Source data
******************************

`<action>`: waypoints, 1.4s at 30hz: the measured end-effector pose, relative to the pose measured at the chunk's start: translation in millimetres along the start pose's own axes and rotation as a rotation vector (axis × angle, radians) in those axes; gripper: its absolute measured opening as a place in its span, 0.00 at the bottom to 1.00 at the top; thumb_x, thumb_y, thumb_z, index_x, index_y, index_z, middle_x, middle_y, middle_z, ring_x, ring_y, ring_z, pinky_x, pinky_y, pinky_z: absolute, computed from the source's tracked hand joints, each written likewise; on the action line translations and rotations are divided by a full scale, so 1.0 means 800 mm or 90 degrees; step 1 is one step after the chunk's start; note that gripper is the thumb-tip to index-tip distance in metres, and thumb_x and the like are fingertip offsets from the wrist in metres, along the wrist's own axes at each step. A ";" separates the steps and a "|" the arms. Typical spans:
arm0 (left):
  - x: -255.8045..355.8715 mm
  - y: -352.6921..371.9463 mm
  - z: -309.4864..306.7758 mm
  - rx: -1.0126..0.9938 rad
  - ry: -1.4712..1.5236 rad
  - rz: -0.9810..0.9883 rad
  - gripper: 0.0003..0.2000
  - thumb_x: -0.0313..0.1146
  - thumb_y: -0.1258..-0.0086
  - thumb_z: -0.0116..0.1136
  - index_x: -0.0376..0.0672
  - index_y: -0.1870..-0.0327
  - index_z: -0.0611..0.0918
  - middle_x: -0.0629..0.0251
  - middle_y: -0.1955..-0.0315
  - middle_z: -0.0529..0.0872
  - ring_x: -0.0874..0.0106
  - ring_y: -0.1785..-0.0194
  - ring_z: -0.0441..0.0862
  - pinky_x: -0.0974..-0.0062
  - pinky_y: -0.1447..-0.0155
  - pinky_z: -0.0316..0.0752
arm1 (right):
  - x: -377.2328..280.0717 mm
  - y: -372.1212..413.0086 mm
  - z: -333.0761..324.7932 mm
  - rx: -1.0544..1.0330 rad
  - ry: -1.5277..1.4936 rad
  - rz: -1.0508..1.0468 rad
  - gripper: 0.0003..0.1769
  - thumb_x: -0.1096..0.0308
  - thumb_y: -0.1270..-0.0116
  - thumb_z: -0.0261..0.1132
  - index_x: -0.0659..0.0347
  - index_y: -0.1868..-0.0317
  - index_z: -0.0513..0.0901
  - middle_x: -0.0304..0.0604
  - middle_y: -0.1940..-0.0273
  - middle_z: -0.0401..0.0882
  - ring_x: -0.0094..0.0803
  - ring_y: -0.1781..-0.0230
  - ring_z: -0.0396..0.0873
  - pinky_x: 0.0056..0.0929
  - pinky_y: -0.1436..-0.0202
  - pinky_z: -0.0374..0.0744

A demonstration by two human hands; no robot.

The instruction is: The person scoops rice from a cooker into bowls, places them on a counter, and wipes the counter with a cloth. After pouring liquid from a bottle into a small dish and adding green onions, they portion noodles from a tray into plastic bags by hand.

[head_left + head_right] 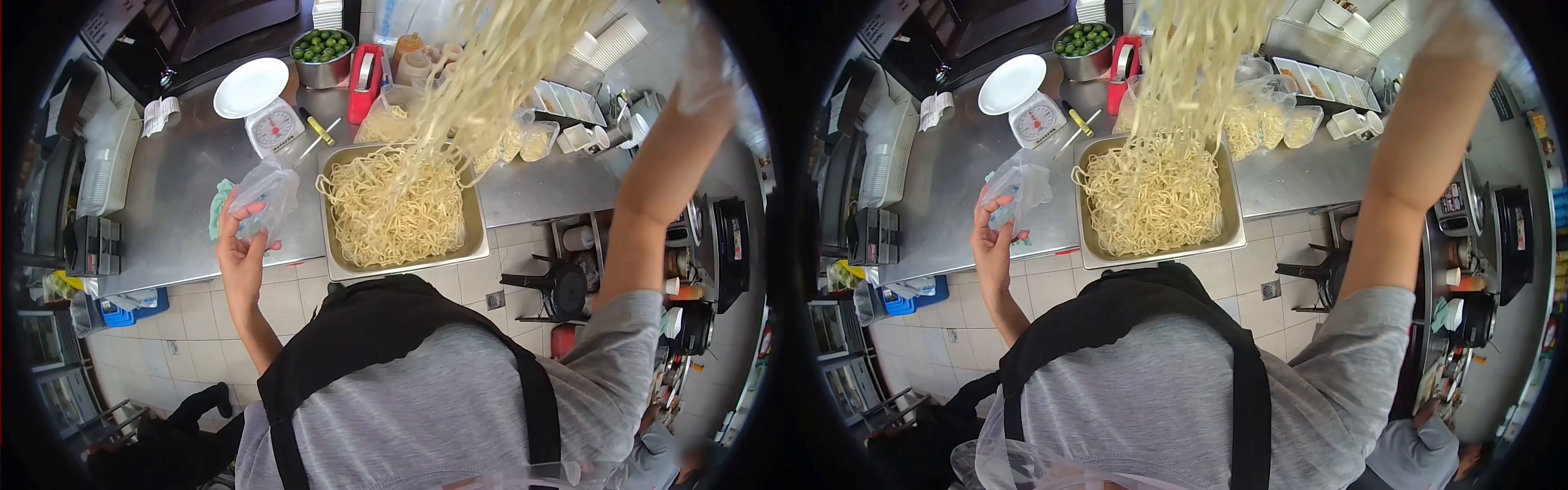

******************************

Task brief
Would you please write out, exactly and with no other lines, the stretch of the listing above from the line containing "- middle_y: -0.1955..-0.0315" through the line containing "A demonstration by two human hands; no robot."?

Your response
  - middle_y: -0.1955..-0.0315
  - middle_z: -0.0529..0.0872
  - ring_x: -0.0874..0.0106
  - ring_y: -0.1785..-0.0194
  - ring_z: -0.0441..0.0862
  - pinky_x: -0.0974..-0.0062
  - pinky_y: -0.1447..-0.0155
  - pinky_z: -0.0316..0.0752
arm1 (right):
  - x: -377.2328..280.0717 mm
  - y: -372.1212..413.0086 mm
  - z: -333.0761..324.7932 mm
  - rx: -1.0544..1.0330 rad
  - ry: -1.5277..1.4936 rad
  - rz: -1.0508..1.0468 rad
  - gripper: 0.0003..0.1769
  - thumb_x: -0.1096..0.0308
  - thumb_y: -0.1270..-0.0116
  - thumb_z: -0.0261..0.1132
  - index_x: -0.0659..0.0347
  - index_y: -0.1868..-0.0317
  - index_z: -0.0513..0.0901
  - middle_x: -0.0304..0.0604
  - middle_y: -0.1940..-0.0273
  - middle_z: -0.0401..0.0882
  - ring_x: -0.0094..0.0803
  - ring_y: -0.1781..-0.0230
  - ring_z: -0.0396..0.0873
  - pinky_x: 0.0056..0.0929
  - pinky_y: -0.1436..-0.0202
  - pinky_z: -0.0374..0.0744

A demonstration by two human hands; no robot.

The exercise has been answered completely.